Domestic Violence, also called Intimate Partner Violence (IPV), affects people of all sexual orientations and gender identities. IPV occurs at similar or even greater rates in the LGBTQ+ community as it does in heterosexual groups. However, members of the LGBTQ+ community experience unique circumstances and barriers to assistance that can have a serious impact on how they experience domestic violence.
It’s vital that mandated reporters and domestic violence organizations educate themselves on the ways IPV affects LGBTQ+ people to best serve these communities.
Gay Men and Lesbian Women Experience IPV at Similar Rates to Heterosexual Groups
A 2015 research review by the Williams Institute at UCLA found that 25.2% of gay men and 40.4% of lesbians experience intimate partner violence in their lifetime, compared to 28.7% of heterosexual men and 32.3% of heterosexual women. The review notes that these differences are not considered statistically significant.
More than Half of Transgender and Nonbinary People Experience Intimate Partner Violence in Their Lifetimes
Domestic violence affects transgender and nonbinary people at alarming rates. 54% of transgender and nonbinary people experience intimate partner violence in their lifetimes, according to the 2015 U.S. Transgender Survey.

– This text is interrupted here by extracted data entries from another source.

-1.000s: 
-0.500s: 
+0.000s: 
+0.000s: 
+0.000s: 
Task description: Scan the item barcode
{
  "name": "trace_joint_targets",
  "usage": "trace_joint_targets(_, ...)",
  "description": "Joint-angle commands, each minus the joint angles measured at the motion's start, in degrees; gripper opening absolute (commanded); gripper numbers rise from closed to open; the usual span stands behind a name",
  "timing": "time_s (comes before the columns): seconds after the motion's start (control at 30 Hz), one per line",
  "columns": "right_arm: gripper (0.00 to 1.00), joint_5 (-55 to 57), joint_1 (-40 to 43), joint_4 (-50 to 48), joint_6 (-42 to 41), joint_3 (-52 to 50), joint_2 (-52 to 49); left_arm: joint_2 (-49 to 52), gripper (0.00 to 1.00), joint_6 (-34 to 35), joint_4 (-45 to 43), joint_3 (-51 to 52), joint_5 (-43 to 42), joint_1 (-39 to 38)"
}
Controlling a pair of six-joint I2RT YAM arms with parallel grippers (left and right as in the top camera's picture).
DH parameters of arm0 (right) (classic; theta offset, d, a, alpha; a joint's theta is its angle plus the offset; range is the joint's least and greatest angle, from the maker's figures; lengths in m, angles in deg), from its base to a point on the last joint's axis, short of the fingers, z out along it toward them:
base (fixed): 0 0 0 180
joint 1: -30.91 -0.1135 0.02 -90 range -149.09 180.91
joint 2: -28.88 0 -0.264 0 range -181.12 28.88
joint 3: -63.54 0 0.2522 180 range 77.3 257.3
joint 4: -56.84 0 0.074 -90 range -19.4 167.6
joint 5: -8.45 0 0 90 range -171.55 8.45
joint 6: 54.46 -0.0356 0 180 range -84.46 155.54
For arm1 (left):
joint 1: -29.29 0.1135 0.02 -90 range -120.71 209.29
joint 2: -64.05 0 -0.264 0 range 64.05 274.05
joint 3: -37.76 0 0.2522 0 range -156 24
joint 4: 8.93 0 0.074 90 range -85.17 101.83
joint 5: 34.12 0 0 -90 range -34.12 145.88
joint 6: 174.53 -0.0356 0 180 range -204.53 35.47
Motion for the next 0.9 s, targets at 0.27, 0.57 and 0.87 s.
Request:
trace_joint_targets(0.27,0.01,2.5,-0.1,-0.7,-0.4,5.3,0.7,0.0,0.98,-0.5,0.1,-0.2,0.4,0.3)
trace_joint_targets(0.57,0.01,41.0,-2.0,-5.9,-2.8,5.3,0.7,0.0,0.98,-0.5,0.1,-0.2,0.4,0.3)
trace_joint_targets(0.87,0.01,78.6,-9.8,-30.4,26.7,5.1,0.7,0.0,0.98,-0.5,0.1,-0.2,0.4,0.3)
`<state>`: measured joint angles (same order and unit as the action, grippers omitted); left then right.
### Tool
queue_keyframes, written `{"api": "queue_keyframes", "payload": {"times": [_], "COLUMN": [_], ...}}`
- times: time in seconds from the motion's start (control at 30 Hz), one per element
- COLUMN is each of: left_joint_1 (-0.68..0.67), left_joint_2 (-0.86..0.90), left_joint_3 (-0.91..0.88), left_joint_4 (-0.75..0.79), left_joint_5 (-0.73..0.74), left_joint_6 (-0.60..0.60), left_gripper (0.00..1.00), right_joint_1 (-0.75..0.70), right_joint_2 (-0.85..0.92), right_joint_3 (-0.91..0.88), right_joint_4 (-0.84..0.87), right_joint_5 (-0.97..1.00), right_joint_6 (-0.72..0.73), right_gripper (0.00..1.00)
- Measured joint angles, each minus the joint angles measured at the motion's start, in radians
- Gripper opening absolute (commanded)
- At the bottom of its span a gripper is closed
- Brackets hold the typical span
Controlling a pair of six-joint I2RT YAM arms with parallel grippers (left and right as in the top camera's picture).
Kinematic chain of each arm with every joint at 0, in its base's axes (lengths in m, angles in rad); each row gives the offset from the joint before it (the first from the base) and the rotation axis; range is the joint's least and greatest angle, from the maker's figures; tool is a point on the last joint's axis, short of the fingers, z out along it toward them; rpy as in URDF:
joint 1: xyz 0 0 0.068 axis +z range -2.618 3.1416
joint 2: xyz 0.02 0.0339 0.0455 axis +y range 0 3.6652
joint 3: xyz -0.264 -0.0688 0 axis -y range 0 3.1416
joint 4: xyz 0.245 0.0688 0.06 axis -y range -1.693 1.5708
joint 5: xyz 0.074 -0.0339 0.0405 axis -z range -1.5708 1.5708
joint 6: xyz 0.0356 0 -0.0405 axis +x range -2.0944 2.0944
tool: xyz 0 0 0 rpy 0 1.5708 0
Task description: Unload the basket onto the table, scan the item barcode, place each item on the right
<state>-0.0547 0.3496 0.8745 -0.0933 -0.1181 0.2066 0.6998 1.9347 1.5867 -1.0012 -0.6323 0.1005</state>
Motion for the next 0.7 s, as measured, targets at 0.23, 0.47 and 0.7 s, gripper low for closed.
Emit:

In the U.S., transphobia and systemic discrimination increase the vulnerability of transgender and gender non-conforming people. The Human Rights Campaign has tracked anti-transgender violence for more than seven years. On average, at least 22 transgender and gender non-conforming people are victims of fatal violence each year. The organization estimates that the violent killing rate for Black transgender women is five times that of the general population.
Bisexual Individuals Face Alarming Rates of Sexual Violence
A 2020 report by the Human Rights Campaign found that 61% of bisexual women experience rape, physical violence, or stalking by an intimate partner in their lifetimes, compared to 35% of straight women.
In 2015, the Williams Institute reported that 37.3% of bisexual men experience IPV in their lifetimes, compared to 28.7% of heterosexual men. Bisexual men also experienced higher rates of stalking and rape than their heterosexual counterparts.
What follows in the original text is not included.